Each simulation study systematically manipulates four common factors. First, the number of intersectional groups is set to either 10 or 40. For the 10-group conditions (i.e., $S=10$ ), groups are defined by two demographic variables, one binary (e.g., sex) and one five-category variable (e.g., occupational status), resulting in $P=5$ for the dummy-coded variables. For the 40-group conditions, groups are defined by four demographic variables, three binary (e.g., sex, immigrant background, and dichotomous education level) and one five-category variable (e.g., occupational status), resulting in $P=7$ for the dummy-coded variables. This setup aligns with an empirical study on intersectionality (Keller et al., Reference Keller, Lüdtke, Preckel and Brunner2023). Second, the sample size per group is set to either 50 or 100. Third, the proportion of items with intersectional DIF is set at 20% (Items 1–4) or 60% (Items 1–12). Intersectional DIF is introduced by nonzero random item effects. For items with intersectional UDIF, half are assigned $\sigma _{b_j}^2=0.54$ and the other half $\sigma _{b_j}^2=1$ . For items with intersectional NUDIF, half are assigned $\bar \sigma _{a_j}^2=0.33$ and the other half $\bar \sigma _{a_j}^2=1$ . These magnitudes are derived from a pilot study using PISA data, where the variances for intersectional DIF ranged from 0.31 to 0.98 for intercepts (centered at 0.54) and from 0.22 to 0.46 for slopes (centered at 0.33). All items with intersectional NUDIF include both random intercept and random slope, reflecting real-world scenarios where NUDIF often coexists with UDIF (Wang et al., Reference Wang, Zhu and Xu2023). Fourth, traditional impact, defined as mean ability differences due to the main effects by demographic variables, is either absent or present. When present, the traditional impact is set at $\boldsymbol {\alpha }_1 = 0.1$ , yielding ability mean differences ranging from 0.1 to 0.2 for the 10-group conditions and up to 0.4 for the 40-group conditions.

Beyond the four common factors, Studies II and IV also consider intersectional impact. This is introduced by the variance of the group-level random intercept on ability ( $\sigma _{\alpha _0}^2$ ), set to either 0 (absence) or 0.5 (presence). These values correspond to intra-class correlation (ICC) values of approximately 0 and 0.1, aligning with the ICC in empirical intersectional educational assessment literature (Keller et al., Reference Keller, Lüdtke, Preckel and Brunner2023). Overall, Studies I and III included 16 experimental conditions each, while Studies II and IV included 32 conditions each. A summary of all manipulated factors is provided in Table 3.
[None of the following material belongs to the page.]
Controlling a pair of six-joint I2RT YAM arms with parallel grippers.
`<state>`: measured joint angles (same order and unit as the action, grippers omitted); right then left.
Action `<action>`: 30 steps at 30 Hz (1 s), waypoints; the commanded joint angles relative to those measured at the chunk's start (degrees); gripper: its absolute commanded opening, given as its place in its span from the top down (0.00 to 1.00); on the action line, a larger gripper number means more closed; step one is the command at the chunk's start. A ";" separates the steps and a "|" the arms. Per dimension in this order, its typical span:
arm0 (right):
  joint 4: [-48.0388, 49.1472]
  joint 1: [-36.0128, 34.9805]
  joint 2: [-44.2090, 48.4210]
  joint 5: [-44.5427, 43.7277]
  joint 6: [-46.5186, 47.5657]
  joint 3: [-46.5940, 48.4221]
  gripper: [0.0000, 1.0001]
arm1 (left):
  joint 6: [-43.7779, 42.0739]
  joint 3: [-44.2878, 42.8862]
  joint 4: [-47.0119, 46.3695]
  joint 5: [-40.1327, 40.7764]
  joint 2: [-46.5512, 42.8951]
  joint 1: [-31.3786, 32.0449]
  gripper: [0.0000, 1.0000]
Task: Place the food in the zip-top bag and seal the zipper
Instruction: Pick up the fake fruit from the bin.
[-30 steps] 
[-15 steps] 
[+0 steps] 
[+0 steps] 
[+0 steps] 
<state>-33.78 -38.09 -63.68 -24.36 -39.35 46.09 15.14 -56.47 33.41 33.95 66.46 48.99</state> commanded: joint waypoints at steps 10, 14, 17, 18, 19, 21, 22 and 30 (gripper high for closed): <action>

Table 3 Illustration of simulation designs

We note again that this study focuses on detecting intersectional DIF, rather than traditional DIF. To avoid confounding due to traditional DIF and to demonstrate the models’ ability to disentangle traditional and intersectional DIF, all items are designed to exhibit traditional DIF, which is introduced through fixed main effects of demographic variables. More specifically, we set $\boldsymbol {\beta }_j^{\textsf {T}} = [b_{j},0.2\times \boldsymbol {1}_P^{\textsf {T}}]$ and $\bar {\boldsymbol {\gamma }}_j^{\textsf {T}} = [\bar a_{j},0.1\times \boldsymbol {1}_P^{\textsf {T}}]$ in Equation (2). Under the 10-group conditions, this setup results in traditional DIF magnitudes ranging from 0.2 to 0.4 for intercepts and 0.1 to 0.2 for slopes across groups. For the 40-group conditions, these ranges increase to 0.2 to 0.8 for intercepts and 0.1 to 0.4 for slopes, following the design by Belzak & Bauer (Reference Belzak and Bauer2020). To ensure model identification in the presence of traditional DIF across all items, 20% of items (Items 17–20) are designated as anchors with main effects fixed at zero (i.e., $\dot {\boldsymbol {\beta }}_j=\boldsymbol {0}$ and ${\dot {\bar {\boldsymbol {\gamma }}}}=\boldsymbol {0}$ ). However, their random effects are still freely estimated, meaning that they are not anchored with respect to intersectional DIF.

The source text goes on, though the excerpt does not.